Bottom line: especially after the actions of Coffman’s Republican leadership this week risking another shutdown of the project, the line between being a hero and being part of the problem here is precarious at best. This deeply troubled but necessary new hospital for our vets isn’t out of the woods yet–and neither is Mike Coffman.

Comments

9 thoughts on “Congress Approves Memorial Day VA Hospital Band-Aid, Wound Still Festering

  1. See? Politically, it's all good for Coffman. Coffman saves the day! Why you guys keep insisting that this is a problem for him is beyond me. If it all goes south it'll just be… Coffman goes down fighting to save the day! Coffman bloodied but unbowed fighting for Colorado vets! Coffman, Coffman, Coffman.  Win/win no matter what happens. This is a Coffman gold mine.

    1. Yep, Coffman is coming across as the guy that gets stuff done.  No one is going to care that Coffman had responsibility for oversight of the VA- he's solving the problem.

      Senator Coffman and Gardner?  It's coming.

      1. So what are you personally going to do about it? Write a letter to the editor? Talk with your neighbors? 

        Coffman and Gardner get away with this crap because people like us (I could be writing LTEs and other outreach, too), let him get away with it. Our press also functions as stenographers, for the most part, just reprinting whatever press releases Coffman gives them. 

        If we truly don't want Senators Gardner and Coffman voting Supreme Court nominees, we'd all better grow a pair (tits, balls, or both) and start speaking and writing the truth at every opportunity. It's just too goddamn easy to laze into cynical acceptance. 

        1. A strongly worded 150-word or less letter to the editor sounds about right.  Maybe challenge Coffman to a push-up contest and call him out for being a mealy-mouthed bitch while he lays gasping on the ground for air.

        2. I think we'd be better off trying to get a viable candidate to primary Mike Bennet.  He'd have to stand for something(s) and he'd be doing it in an oppositional forum that the papers would be interested in paying attention to.

        3. All perfectly good suggestions and worth doing. I get letters to the editor published quite often, as it happens, and if two or three friends notice that's a lot. But that's all small stuff with tiny if any significant influence in big elections where most voters don't read any news, much less letters to the editor, much less long articles on politics, and don't have a liberal neighbor dropping by to talk politics.  

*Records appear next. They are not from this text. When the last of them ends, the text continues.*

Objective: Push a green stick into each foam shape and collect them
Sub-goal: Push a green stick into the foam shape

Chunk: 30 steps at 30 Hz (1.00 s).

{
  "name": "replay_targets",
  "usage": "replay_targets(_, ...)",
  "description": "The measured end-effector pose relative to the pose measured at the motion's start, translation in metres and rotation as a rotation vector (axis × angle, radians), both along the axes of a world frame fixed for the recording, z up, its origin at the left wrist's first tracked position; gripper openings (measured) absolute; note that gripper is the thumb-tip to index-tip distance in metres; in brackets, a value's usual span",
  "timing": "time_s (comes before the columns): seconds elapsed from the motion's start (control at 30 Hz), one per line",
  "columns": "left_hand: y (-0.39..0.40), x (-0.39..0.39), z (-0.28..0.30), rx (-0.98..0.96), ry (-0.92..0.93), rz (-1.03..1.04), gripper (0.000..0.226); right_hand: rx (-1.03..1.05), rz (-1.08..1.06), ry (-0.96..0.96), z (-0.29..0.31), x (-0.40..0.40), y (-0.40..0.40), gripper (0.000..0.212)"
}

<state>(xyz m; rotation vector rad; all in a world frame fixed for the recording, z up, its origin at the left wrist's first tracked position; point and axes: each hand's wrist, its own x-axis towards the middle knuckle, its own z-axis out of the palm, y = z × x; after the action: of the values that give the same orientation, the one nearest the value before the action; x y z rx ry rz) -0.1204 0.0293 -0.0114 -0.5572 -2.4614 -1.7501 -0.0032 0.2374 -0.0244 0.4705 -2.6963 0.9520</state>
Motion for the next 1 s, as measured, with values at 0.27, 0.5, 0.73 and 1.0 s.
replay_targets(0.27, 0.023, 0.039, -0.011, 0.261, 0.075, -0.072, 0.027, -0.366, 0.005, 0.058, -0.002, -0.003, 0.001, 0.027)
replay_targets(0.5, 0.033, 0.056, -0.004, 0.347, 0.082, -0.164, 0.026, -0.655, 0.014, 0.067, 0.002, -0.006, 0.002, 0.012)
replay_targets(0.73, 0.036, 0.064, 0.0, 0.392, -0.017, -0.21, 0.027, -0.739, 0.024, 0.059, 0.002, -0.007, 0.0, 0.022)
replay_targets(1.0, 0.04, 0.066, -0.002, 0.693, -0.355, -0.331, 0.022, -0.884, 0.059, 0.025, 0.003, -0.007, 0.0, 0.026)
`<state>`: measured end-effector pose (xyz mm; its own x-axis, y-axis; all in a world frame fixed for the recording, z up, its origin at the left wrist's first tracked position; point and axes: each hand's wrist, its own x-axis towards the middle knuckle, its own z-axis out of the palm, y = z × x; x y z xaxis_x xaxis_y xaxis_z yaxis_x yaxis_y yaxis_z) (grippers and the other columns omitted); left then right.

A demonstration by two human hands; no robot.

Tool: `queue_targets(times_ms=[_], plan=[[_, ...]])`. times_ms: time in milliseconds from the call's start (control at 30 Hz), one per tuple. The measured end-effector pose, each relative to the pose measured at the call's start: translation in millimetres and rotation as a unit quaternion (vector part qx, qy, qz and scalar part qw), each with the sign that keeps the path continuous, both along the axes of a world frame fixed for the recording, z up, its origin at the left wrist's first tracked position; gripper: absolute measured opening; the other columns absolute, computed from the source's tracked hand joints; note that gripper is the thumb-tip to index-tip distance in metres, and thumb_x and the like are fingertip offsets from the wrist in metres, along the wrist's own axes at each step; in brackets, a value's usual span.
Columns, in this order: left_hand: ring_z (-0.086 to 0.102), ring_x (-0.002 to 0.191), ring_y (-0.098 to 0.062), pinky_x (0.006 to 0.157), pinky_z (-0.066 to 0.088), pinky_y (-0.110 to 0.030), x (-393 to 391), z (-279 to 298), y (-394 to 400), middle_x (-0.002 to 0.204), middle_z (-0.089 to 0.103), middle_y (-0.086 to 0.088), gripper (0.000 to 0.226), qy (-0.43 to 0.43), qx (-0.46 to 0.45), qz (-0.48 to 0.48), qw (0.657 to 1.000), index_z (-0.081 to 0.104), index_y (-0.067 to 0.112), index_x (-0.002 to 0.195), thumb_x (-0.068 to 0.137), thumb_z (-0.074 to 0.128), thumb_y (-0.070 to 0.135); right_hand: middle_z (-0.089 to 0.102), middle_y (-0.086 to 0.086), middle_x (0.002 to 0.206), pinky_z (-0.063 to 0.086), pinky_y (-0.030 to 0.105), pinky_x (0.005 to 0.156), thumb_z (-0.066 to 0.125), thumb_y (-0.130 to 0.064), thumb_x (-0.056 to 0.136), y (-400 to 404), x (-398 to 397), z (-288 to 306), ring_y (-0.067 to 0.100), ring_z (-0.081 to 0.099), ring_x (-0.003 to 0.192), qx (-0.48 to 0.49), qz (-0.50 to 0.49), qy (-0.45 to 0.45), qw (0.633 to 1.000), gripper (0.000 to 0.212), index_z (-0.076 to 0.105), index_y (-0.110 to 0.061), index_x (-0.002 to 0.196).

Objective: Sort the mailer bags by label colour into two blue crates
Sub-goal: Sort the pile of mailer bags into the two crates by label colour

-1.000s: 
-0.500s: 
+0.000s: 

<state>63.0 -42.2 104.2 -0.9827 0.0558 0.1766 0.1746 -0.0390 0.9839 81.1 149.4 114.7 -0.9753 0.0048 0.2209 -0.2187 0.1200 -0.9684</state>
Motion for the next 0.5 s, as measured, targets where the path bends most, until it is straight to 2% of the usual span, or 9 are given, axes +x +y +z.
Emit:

          Only Dem pols and their ops attacking Coffman and putting out a positive message of their own in big noisy public ways on TV, radio etc. and, coming into the election, through ad campaigns, can hammer a message sufficiently to make a dent. If they don't have the guts or smarts to do it, it won't get done. No number of Little Engines That Could is going to get it done for them. Sorry. Get on their case, not mine. They're the ones who have to do it.

          How much good did all of us agreeing on what a phony Gardner is do? Coffman v Romanoff? Not enough to combat lousy Udall and Romanoff TV ad campaigns. Pretty sure my contribution of published letters, dozens over the years, has had little effect except to make my friends and me feel good about seeing my name in the letters section. Still do it, though. It feels good to get it off my chest. But we can't make up for the decisions made by Dem pols and their campaign teams.

          And I'm sure as hell not lazy having volunteered in numerous campaigns and GOTV efforts, canvassed my ass off in the hot sun, phone banked and organized get acquainted parties and fund raising events in my day. I just don't rely on wishful thinking or irrational emotion. That's not cynicism. It's recognition of objective reality.